Rev. Martin Luther King

“May I never get too busy in my own affairs that I fail to respond to the needs of others with kindness and compassion.”

Thomas Jefferson

The first day I came to the food hamper program it was a warm summer morning.  I walked into the warehouse and was immediately impressed at the number of people working away at many different tasks.  I was there to volunteer, and immediately, someone asked how they could help me.

It has been several years since that day, most of them now, as a paid staff person, but volunteers continue to remain the foundation that our program rests on.  Every aspect of our work exists because volunteers are there to make it happen.One thing you will notice after reading through a few of the profiles we posted last week is that many of our volunteers are impressed by the level of need in our community.  Working with us is an eye opening experience.  I know that this was the case with me.  Every day a large number of families turn to us for help.  Each one of them has a story and while the paths that brought them to our door are often very different, they all share one need: food.

Each minute that we’re open volunteers are working to meet that need; packing hampers, stocking shelves, sorting donations, sweeping, stacking boxes, answering questions, looking for a colouring book in the donation bin for a young child in the lobby or sharing a family recipe for delicious baked plantains.

Matt Galbraith, our volunteer coordinator, summarized it best, when he said:

“Our volunteers look beyond themselves and see that there are others in the community that need help.
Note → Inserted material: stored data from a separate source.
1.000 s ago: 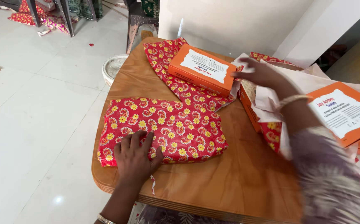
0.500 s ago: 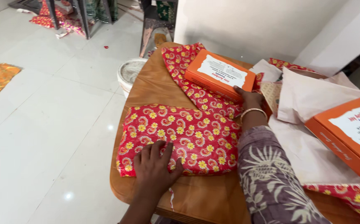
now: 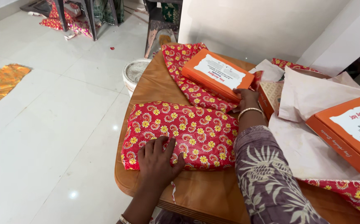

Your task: The person wraps rectangular boxes with red floral wrapping paper and white tissue paper on a wooden table. They fold the paper around each box, smooth the edges, and stack the finished wrapped gifts.

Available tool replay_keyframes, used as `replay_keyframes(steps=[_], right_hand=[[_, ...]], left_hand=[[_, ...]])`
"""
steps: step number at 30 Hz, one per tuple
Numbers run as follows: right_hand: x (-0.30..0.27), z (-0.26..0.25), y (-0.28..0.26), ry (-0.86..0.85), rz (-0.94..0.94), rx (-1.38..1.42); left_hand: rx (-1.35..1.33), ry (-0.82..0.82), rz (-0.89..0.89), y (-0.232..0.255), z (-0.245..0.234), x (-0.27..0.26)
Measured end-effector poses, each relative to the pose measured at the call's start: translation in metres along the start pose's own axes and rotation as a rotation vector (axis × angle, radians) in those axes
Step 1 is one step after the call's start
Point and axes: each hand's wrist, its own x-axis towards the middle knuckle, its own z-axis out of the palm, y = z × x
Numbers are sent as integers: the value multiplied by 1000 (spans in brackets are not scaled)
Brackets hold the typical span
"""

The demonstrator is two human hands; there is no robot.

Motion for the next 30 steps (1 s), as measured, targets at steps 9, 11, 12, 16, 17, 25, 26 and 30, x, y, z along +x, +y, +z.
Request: replay_keyframes(steps=[9, 11, 12, 16, 17, 25, 26, 30], right_hand=[[-47, 15, 0, 65, -74, -175], [-48, 15, 6, -47, -266, -586], [-44, 16, 9, -101, -376, -789], [-16, 10, 35, -17, -901, -967], [-7, 9, 41, -2, -896, -977], [22, 4, 72, 155, -1010, -718], [22, 4, 69, 166, -1033, -681], [27, -18, 45, 251, -1202, -603]], left_hand=[[4, -22, -1, 1, -1, 0], [0, -26, -9, 2, -1, -1], [-2, -28, -13, 2, 0, 0], [-9, -26, -3, 1, -1, 1], [-11, -22, 1, 0, 0, 2], [-4, -29, -1, -1, 1, 0], [-1, -22, 2, -1, 1, 1], [1, -45, -1, -1, 0, 1]])
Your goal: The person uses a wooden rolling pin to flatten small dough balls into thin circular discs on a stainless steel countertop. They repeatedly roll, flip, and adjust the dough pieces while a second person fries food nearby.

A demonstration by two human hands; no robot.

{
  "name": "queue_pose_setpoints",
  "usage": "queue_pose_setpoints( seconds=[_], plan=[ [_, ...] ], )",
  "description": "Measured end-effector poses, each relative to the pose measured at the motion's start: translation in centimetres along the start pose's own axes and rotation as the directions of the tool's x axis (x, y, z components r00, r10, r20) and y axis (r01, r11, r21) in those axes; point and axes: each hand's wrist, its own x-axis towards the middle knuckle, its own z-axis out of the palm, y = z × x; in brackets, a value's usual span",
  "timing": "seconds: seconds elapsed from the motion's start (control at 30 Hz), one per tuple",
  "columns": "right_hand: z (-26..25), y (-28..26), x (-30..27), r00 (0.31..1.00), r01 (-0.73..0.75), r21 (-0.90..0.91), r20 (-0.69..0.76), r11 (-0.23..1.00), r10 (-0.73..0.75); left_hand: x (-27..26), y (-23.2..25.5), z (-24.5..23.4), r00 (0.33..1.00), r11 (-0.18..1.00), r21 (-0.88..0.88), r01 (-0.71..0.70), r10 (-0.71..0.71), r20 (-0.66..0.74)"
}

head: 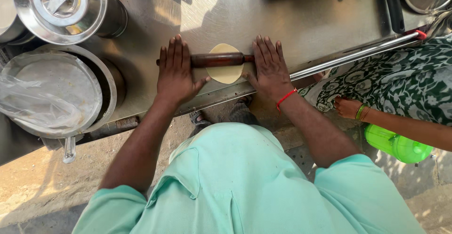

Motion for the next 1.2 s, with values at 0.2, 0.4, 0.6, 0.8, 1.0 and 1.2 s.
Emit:
queue_pose_setpoints(
  seconds=[0.2, 0.4, 0.6, 0.8, 1.0, 1.2],
  plan=[
    [-0.1, -1.2, -1.0, 0.998, -0.047, 0.043, -0.031, 0.998, 0.048, -0.2, 0.7, 0.4, 1.000, 0.997, 0.074, 0.005, -0.004, -0.013],
    [-0.8, -2.7, -6.9, 1.000, -0.013, 0.018, 0.000, 1.000, 0.013, -6.4, 1.9, 2.6, 0.998, 0.995, 0.073, -0.062, 0.061, 0.027],
    [-0.4, 2.6, 4.1, 0.983, -0.168, -0.034, 0.066, 0.985, 0.170, 5.8, 0.3, -0.2, 0.995, 0.995, -0.010, 0.098, -0.097, 0.023],
    [-2.2, -3.4, -7.4, 0.996, -0.042, 0.018, -0.072, 0.999, 0.044, -5.3, 3.2, 0.0, 0.996, 0.992, 0.096, -0.086, 0.089, -0.030],
    [-5.1, -2.9, -2.2, 0.985, 0.071, 0.165, -0.167, 0.984, -0.043, -7.4, 2.3, 0.1, 0.989, 0.994, -0.063, -0.086, 0.077, -0.124],
    [-3.9, -5.4, 9.6, 0.965, 0.253, 0.039, -0.079, 0.967, -0.249, -11.0, 2.4, -0.7, 0.964, 0.984, -0.069, -0.166, 0.147, -0.222]
  ],
)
Even if they themselves need some support they are more than willing to help others.  They are compassionate hard workers who take pride in what they do. They realize that their time serving others is important, and that what they do here makes a big difference.”

His (and our) biggest challenge is to show how much we appreciate their work.  On the slower days, we can take a little more time and connect with them personally, but when it’s busy, it’s hard to stay ahead of the hampers slips waiting to be packed.  Thankfully, the very hands on, one on one nature of the work, gives our patrons an opportunity to thank them for us.  As you may have noticed, many of the volunteers point out in the profiles we have posted so far, that they really enjoy the chance to see the difference they are making in people’s lives first hand.  They have a direct connection to the people they are helping.

So far this year 98 people have volunteered with us, accounting for over 3100 hours of effort. Last year, 157 people shared some of their time with us, contributing over 12,000 hours in total.  That’s over 500 days worth of hours!

And that doesn’t include the time donors spend getting food ready for us, the countless people in the community who organize food drives for us, collect funds, drive a neighbour or relative in need of assistance to our program or any number of small and big jobs that keep us going and help the people we serve.

This week is National Volunteer Appreciation Week.  Today, is the first post in a series that will highlight the many different ways we all work together to achieve our common goals and say thank you to the many volunteers who graciously share some of their time with us each day.

So thank you volunteers one and all. From all of us who work for the House of Friendship we are privileged to learn from you and share your joy in serving others. Thank you.